Editorial


Recursos

La Universidad española está afrontando un cambio importante en su desarrollo: la instauración del denominado Espacio Europeo de Educación Superior. En varias ocasiones hemos tenido ocasión de realizar comentarios sobre cómo se estaba desarrollando este proceso. Ahora, con algunas universidades aplicándolo o próximas a hacerlo, queremos apuntar un aspecto esencial: los recursos.

La universidad española ha reflejado en su historia la evolución de la sociedad. Cuando España necesitó de licenciados para afrontar su despegue económico y social, se creó una universidad masificada y social cuyo modelo estructural sigue existiendo. Sin embargo, el modelo que ahora se está instaurando es muy distinto.
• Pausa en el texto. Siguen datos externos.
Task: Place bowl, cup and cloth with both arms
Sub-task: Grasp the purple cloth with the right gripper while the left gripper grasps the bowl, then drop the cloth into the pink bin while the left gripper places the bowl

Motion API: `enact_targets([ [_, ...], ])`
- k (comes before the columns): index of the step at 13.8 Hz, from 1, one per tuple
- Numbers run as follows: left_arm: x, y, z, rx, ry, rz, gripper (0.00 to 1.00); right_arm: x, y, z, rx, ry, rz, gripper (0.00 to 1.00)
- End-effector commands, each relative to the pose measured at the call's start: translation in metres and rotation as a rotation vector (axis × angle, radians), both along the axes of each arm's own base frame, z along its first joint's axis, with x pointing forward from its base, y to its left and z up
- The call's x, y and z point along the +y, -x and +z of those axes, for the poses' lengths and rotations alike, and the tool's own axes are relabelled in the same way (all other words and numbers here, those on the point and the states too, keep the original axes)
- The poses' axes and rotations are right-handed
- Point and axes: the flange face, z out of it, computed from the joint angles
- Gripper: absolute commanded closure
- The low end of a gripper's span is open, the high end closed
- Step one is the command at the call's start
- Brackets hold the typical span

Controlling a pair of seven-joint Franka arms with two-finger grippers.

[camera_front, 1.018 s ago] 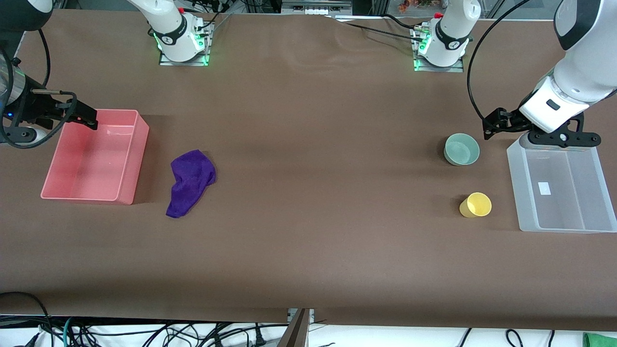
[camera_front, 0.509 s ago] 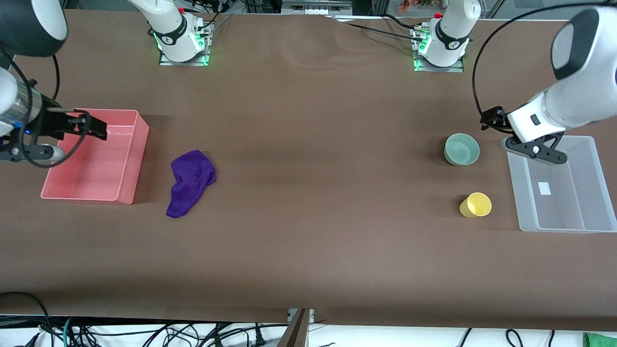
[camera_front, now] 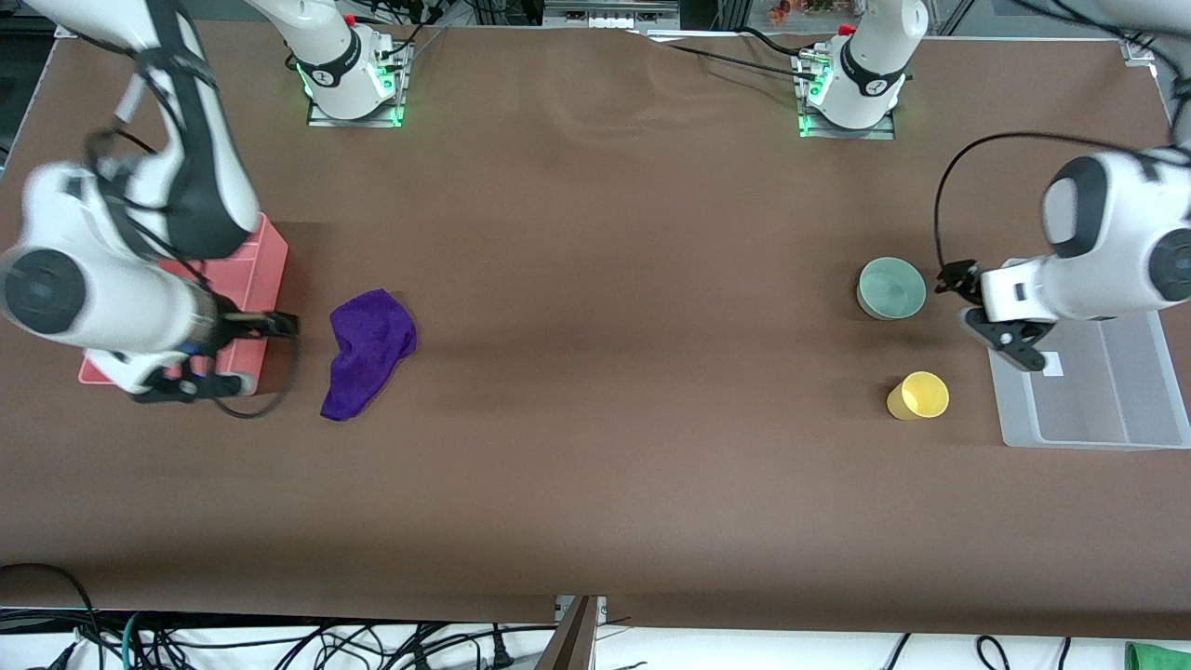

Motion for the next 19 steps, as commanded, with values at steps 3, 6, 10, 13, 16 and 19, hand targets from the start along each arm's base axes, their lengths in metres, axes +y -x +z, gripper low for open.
enact_targets([
  [3, -0.010, 0.037, -0.088, -0.044, 0.017, -0.044, 0.08, 0.015, 0.035, -0.088, -0.080, -0.043, 0.017, 0.00],
  [6, -0.009, 0.037, -0.101, -0.035, 0.038, -0.115, 0.90, 0.016, 0.052, -0.128, -0.115, -0.058, 0.025, 0.00],
  [10, -0.009, 0.034, -0.095, -0.043, 0.044, -0.148, 1.00, 0.026, 0.059, -0.168, -0.131, -0.073, 0.042, 0.01],
  [13, -0.010, 0.027, -0.072, -0.032, 0.045, -0.160, 1.00, 0.025, 0.074, -0.196, -0.183, -0.088, 0.044, 0.52],
  [16, 0.001, -0.008, -0.002, 0.015, 0.054, -0.183, 1.00, 0.026, 0.076, -0.198, -0.166, -0.085, 0.045, 1.00],
  [19, 0.061, -0.050, 0.075, 0.026, -0.009, -0.243, 1.00, 0.026, 0.055, -0.151, -0.145, -0.076, 0.067, 1.00],
])
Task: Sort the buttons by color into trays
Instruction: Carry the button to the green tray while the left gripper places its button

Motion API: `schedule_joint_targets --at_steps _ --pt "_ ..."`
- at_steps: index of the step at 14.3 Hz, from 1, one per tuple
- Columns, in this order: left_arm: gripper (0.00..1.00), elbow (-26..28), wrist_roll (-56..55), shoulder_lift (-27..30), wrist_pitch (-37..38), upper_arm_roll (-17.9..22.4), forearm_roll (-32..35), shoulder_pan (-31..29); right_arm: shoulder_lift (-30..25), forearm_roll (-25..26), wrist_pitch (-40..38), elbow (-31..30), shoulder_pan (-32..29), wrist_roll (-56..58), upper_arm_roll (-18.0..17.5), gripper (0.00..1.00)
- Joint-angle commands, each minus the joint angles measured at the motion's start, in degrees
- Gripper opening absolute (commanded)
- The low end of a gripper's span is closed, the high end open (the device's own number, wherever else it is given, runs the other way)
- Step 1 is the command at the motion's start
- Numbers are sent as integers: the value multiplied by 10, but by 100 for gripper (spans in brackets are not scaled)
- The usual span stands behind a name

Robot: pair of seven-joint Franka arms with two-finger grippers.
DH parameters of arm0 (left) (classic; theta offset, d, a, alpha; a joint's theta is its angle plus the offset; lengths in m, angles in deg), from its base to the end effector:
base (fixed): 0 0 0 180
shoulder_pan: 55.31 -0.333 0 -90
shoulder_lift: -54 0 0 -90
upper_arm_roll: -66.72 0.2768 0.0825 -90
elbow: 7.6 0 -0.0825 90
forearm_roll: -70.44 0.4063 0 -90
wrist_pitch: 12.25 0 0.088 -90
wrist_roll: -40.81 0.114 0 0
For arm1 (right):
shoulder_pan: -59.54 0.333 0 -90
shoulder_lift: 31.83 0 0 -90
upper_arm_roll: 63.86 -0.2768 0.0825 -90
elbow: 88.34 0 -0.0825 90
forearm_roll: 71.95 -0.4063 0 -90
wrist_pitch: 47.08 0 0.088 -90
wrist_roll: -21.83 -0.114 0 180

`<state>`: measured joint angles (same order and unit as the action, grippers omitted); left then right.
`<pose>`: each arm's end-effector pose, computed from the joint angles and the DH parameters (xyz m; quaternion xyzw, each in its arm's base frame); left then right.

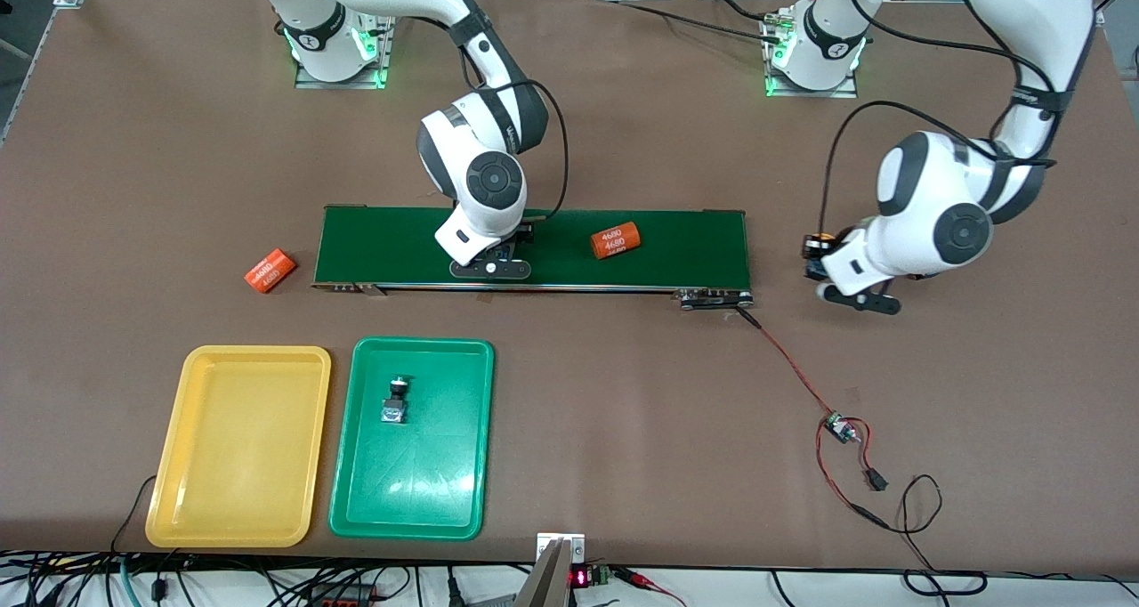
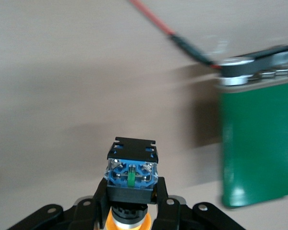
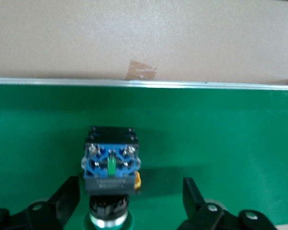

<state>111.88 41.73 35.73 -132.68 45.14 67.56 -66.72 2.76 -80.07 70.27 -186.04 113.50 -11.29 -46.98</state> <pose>0.5425 -0.1057 0.2025 0.9839 -0.0794 -0.1460 0.0665 0.5015 0.3985 0.1830 0.9929 0.0094 -0.0791 0.0879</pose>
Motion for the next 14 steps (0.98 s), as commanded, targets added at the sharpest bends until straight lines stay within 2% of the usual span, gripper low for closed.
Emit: schedule_joint_targets --at_steps 1,3,5,7,8,9,10,12,14 --pt "6 -14 -20 -2 5 -20 -27 22 -1 -2 9 -1 -4 -5 3 42" --pt "6 -19 -42 -8 -16 -48 -56 26 -1 -4 10 3 -22 -4 3 19" --pt "8 -19 -82 -20 -61 -56 -87 53 -2 -5 9 13 -33 0 2 9" --pt "10 -18 -129 -38 -106 -56 -93 79 -4 -4 5 26 -47 0 3 6" --pt "23 -18 -160 -42 -120 -56 -99 95 -5 -3 6 36 -56 1 3 5" --pt "68 -18 -180 -42 -123 -55 -104 107 -5 -2 9 44 -68 5 3 4" --pt "100 -17 -187 -34 -120 -55 -104 108 -1 2 9 58 -77 9 3 3" --pt "100 -12 -195 -6 -105 -53 -104 104 36 1 15 121 -109 31 3 3" --pt "100 -14 -196 22 -69 -28 -103 96 83 -1 19 191 -139 66 3 2"
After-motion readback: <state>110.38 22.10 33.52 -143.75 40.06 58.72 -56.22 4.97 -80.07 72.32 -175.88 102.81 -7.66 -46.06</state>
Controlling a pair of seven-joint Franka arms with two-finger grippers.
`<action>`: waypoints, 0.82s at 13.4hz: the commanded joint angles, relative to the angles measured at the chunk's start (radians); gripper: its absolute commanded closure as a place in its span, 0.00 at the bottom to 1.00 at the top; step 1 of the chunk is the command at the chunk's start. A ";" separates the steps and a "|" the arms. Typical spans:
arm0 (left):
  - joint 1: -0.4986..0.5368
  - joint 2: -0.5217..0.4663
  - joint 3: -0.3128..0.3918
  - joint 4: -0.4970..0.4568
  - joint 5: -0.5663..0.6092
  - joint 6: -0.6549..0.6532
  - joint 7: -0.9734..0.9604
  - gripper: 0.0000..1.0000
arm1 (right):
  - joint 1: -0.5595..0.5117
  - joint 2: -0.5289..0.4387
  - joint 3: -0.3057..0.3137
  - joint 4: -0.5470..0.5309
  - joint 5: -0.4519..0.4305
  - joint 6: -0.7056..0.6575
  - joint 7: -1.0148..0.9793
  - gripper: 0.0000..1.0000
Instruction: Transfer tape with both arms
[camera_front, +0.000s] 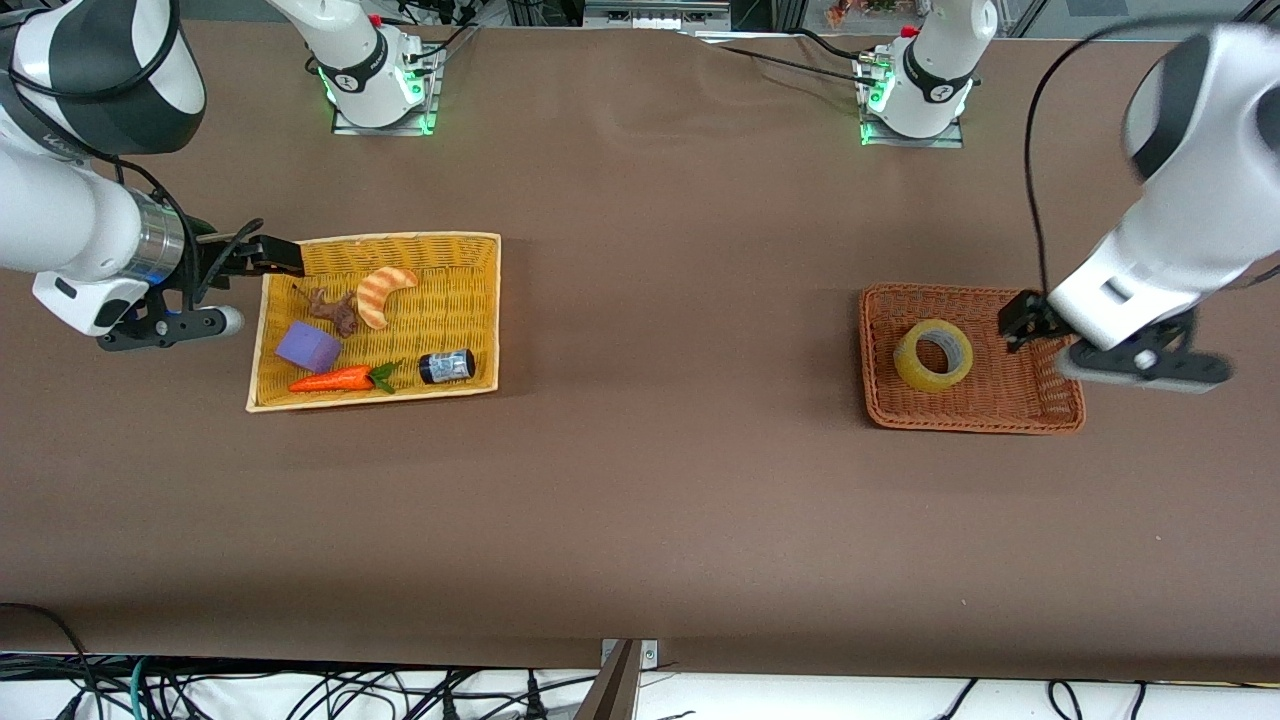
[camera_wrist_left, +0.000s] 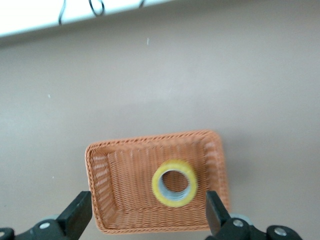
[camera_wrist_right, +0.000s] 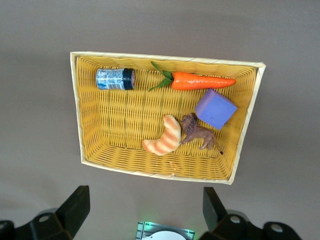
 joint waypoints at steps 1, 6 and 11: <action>-0.047 -0.085 0.105 0.022 -0.118 -0.049 0.017 0.00 | 0.002 0.000 0.001 0.015 -0.015 -0.010 -0.001 0.00; -0.286 -0.122 0.392 -0.078 -0.180 -0.038 0.091 0.00 | 0.002 0.002 0.001 0.016 -0.024 -0.010 -0.011 0.00; -0.273 -0.174 0.386 -0.156 -0.175 0.000 0.098 0.00 | 0.002 0.002 0.003 0.018 -0.040 -0.010 -0.012 0.00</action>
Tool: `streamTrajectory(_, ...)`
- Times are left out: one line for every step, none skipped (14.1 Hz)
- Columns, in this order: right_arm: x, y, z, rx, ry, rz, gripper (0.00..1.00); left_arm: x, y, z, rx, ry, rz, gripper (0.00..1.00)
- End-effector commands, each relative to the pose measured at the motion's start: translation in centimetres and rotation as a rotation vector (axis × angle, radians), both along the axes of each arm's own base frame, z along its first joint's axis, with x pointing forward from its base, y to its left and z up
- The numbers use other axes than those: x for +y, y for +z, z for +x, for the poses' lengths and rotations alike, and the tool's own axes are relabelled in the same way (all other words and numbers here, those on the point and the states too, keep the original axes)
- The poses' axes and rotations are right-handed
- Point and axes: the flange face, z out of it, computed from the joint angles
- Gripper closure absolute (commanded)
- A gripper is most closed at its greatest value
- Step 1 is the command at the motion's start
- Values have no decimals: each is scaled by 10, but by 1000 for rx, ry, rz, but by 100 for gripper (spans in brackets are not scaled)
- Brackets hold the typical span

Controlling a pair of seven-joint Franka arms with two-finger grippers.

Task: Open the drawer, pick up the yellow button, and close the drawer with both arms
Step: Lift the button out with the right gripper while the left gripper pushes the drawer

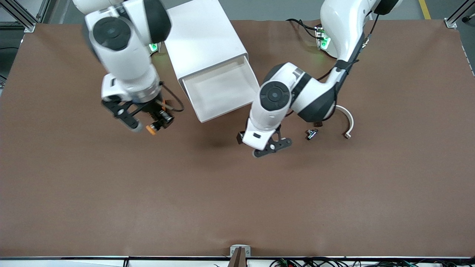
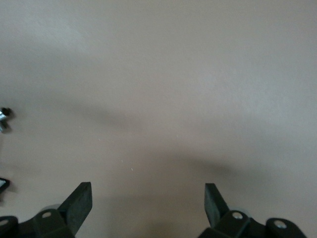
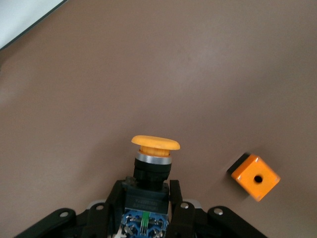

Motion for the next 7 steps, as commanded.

Este nuevo planteamiento trata de corresponderse con una sociedad en donde las palabras "competencia" y "excelencia" aparecen por doquier. Es evidente que este tipo de universidad contrasta con los planteamientos y orígenes de la existente. Parece ser -solo parece- que se pretende respetar ese modelo extensivo en su primera fase, en el "Grado". Por el contrario, será en el Postgrado en donde se trate de forzar al repetida excelencia.

Dejaremos -por ahora- de hacer observaciones sobre la peculiar estructura de la sociedad española respecto a familia y juventud; dejaremos de lado la peculiar estructura empresarial española y el papel que los jóvenes están jugando en ella; dejaremos de lado la clara situación de crisis que se padece en los niveles primeros de la enseñanza, pero no podemos dejar de señalar que para realizar esa transformación de un modelo social y masivo de enseñanza en otro de excelencia la necesidad de recursos es una exigencia la existencia de recursos que la posibiliten.

Las inversiones de España en educación son claramente insuficientes para la situación actual; mucho menos, obviamente, para la situación que se quiere imponer. Está claro que el modelo europeo está pensado para universidades pequeñas y bien dotadas, con alumnado selectivo, buscando la movilidad de alumnado y profesorado. El modelo español ha sido justo el contrario, acorde con nuestra propia tradición: universidades grandes y locales (autonómicas, en los últimos años). Pretender que esto se puede hacer sin liberar recursos -multiplicando los existentes- es lanzarse a una pisicina sin agua. Las universidades, una vez más, deben exigir que, si este es el modelo que se nos pide que pongamos en marcha, esto se haga en las mejores condiciones.

No hacerlo será intentar sacar adelante un modelo imposible.